§ PROBLEM REQUIREMENTS
Look through the data below and extract, unchanged, the lines from the one that contains "Practice. Point at the grey star-print" to the one that contains "<point>425,155</point>", both included.

*** DATA FOR REVIEW ***

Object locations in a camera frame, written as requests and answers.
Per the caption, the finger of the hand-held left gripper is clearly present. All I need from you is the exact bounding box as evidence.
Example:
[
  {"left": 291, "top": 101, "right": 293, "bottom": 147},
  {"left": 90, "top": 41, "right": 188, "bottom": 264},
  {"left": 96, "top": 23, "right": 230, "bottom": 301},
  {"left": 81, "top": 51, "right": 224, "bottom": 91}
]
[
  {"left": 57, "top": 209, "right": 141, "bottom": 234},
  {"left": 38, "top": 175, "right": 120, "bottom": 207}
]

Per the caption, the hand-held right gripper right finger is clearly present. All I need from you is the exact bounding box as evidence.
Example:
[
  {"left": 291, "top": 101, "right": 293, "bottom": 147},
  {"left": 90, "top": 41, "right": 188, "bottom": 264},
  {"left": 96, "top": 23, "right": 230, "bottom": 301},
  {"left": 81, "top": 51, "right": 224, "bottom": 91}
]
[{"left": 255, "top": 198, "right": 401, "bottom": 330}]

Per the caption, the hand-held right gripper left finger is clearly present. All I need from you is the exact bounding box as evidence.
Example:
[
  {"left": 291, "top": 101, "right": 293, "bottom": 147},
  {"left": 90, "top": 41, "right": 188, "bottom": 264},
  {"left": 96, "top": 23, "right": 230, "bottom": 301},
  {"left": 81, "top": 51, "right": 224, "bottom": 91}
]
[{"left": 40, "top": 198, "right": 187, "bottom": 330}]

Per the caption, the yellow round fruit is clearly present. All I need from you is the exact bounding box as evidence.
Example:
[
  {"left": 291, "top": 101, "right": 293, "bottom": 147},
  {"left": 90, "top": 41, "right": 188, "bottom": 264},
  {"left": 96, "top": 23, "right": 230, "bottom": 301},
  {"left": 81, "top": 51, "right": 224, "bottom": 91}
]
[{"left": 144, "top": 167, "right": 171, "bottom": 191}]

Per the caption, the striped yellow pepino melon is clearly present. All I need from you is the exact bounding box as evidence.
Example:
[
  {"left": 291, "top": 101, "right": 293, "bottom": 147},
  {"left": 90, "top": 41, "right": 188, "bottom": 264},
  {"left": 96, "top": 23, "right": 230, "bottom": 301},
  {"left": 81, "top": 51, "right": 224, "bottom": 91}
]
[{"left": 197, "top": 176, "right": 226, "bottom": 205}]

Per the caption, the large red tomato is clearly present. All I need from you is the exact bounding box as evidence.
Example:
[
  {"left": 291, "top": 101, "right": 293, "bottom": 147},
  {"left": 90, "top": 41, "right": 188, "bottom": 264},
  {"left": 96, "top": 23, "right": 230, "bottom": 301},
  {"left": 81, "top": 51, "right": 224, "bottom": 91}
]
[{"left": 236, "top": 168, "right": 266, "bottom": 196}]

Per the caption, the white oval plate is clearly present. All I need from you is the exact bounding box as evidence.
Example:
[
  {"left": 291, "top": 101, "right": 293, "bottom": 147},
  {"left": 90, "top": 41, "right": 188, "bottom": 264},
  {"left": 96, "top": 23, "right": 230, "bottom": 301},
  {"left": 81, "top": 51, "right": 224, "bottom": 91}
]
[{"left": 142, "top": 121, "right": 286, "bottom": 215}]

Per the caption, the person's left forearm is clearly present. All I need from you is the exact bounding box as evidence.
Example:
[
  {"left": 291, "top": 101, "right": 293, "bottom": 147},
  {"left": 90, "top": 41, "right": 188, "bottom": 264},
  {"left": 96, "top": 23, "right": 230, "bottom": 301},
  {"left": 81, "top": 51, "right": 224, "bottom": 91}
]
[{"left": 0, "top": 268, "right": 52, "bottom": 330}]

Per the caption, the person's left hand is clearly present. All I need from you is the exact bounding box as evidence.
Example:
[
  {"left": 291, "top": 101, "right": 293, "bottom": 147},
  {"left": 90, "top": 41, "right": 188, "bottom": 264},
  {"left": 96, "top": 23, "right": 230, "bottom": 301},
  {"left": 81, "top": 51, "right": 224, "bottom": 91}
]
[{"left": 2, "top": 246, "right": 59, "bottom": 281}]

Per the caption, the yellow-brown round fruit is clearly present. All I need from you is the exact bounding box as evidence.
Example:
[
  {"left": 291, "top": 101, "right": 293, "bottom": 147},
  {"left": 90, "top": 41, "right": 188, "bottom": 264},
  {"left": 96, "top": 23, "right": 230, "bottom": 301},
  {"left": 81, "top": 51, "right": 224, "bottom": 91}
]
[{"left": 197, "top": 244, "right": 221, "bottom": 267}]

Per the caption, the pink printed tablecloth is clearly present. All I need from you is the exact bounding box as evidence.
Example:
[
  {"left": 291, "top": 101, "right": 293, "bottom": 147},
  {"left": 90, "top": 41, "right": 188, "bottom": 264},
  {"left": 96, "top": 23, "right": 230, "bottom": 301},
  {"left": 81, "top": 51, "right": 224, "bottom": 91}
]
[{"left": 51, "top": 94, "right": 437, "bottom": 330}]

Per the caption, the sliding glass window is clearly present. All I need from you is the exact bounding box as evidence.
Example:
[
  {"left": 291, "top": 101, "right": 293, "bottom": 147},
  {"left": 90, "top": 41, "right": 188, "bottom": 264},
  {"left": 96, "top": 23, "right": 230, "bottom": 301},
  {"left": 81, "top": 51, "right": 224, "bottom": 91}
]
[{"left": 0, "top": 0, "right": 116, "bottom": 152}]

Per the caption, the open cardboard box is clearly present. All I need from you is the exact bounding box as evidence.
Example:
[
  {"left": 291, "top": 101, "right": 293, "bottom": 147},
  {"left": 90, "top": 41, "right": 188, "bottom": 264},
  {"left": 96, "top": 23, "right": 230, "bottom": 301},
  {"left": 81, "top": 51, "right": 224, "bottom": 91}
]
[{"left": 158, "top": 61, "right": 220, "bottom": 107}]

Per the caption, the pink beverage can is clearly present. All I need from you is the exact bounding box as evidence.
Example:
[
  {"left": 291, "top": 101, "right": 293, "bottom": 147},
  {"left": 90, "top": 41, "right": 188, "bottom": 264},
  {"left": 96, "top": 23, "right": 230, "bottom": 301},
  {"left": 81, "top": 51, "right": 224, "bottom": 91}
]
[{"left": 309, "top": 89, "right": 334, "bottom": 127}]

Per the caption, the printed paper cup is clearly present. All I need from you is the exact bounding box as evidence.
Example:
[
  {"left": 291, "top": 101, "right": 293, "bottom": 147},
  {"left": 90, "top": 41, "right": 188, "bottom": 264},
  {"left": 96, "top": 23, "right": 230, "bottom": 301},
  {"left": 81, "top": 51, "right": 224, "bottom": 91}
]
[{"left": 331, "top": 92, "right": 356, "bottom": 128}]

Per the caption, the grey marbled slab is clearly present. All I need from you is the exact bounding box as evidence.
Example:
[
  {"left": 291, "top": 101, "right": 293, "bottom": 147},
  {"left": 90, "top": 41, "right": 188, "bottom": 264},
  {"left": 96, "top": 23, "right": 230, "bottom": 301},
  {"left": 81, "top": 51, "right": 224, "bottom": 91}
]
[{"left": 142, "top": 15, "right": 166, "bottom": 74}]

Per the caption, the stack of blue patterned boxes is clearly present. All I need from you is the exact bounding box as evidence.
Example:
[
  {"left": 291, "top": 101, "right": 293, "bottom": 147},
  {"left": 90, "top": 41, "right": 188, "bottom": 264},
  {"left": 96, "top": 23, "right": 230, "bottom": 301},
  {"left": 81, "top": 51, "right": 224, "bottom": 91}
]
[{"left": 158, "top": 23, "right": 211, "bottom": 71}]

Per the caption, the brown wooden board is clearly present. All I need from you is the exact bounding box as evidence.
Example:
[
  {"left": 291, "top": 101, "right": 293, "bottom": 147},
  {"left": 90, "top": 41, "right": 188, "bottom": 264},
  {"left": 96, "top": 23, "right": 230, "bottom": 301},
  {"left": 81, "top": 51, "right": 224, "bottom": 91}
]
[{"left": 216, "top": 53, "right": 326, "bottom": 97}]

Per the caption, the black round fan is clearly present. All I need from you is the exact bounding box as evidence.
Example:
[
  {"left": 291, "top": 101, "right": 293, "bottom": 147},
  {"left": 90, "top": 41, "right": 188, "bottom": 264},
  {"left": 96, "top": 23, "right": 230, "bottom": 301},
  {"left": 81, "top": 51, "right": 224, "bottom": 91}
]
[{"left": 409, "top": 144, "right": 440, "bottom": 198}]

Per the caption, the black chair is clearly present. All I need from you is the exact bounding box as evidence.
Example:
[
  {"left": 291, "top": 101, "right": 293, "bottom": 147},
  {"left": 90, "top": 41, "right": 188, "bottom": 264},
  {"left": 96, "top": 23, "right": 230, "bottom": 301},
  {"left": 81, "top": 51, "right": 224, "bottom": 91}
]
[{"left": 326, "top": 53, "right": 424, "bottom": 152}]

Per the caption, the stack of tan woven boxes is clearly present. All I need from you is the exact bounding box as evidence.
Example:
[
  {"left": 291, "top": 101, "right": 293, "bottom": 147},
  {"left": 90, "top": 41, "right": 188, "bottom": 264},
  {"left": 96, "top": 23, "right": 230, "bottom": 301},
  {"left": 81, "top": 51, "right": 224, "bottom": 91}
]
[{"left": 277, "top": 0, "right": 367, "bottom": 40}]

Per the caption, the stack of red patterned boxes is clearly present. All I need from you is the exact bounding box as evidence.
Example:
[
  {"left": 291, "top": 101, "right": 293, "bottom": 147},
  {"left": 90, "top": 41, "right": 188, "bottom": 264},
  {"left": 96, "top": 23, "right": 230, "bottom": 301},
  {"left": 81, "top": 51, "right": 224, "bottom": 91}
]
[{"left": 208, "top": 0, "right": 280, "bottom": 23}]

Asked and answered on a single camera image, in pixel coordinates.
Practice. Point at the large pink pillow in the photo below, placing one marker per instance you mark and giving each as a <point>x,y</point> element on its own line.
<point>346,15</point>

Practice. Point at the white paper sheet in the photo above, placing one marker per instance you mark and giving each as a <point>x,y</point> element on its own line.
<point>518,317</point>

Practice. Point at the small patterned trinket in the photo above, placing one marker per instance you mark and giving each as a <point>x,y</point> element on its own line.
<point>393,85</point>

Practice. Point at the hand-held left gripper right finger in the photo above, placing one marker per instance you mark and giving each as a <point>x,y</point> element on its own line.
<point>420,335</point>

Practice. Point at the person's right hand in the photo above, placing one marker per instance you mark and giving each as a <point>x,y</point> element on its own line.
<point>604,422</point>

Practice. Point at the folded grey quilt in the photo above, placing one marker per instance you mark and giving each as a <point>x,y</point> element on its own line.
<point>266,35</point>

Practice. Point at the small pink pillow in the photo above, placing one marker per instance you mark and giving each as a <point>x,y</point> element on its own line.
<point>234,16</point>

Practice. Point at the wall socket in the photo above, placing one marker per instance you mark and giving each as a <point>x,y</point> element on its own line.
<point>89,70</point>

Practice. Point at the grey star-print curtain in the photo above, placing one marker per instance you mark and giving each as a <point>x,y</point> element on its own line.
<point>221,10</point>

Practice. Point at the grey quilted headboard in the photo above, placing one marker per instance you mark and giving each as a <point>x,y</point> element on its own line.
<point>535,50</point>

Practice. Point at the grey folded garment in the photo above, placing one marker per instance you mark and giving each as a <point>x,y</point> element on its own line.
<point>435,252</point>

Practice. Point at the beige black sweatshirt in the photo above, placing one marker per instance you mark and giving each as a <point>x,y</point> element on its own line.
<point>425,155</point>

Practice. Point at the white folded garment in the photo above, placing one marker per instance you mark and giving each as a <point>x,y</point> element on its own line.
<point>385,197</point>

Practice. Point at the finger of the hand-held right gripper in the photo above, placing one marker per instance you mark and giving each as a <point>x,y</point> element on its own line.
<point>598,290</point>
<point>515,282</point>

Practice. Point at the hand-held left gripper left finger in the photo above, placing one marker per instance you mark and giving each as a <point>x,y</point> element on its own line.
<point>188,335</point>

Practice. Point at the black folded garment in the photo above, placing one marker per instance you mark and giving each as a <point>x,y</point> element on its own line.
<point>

*** End of DATA FOR REVIEW ***

§ YOUR SOLUTION
Practice. Point at the grey star-print curtain in the photo above, placing one marker per instance you mark and giving each as a <point>x,y</point> element on its own line.
<point>221,10</point>

Practice. Point at the grey quilted headboard in the photo above, placing one marker per instance you mark and giving each as a <point>x,y</point> element on its own line.
<point>535,50</point>

Practice. Point at the grey folded garment in the photo above, placing one marker per instance you mark and giving each as a <point>x,y</point> element on its own line.
<point>435,252</point>

Practice. Point at the beige black sweatshirt in the photo above, placing one marker per instance you mark and giving each as a <point>x,y</point> element on its own line.
<point>425,155</point>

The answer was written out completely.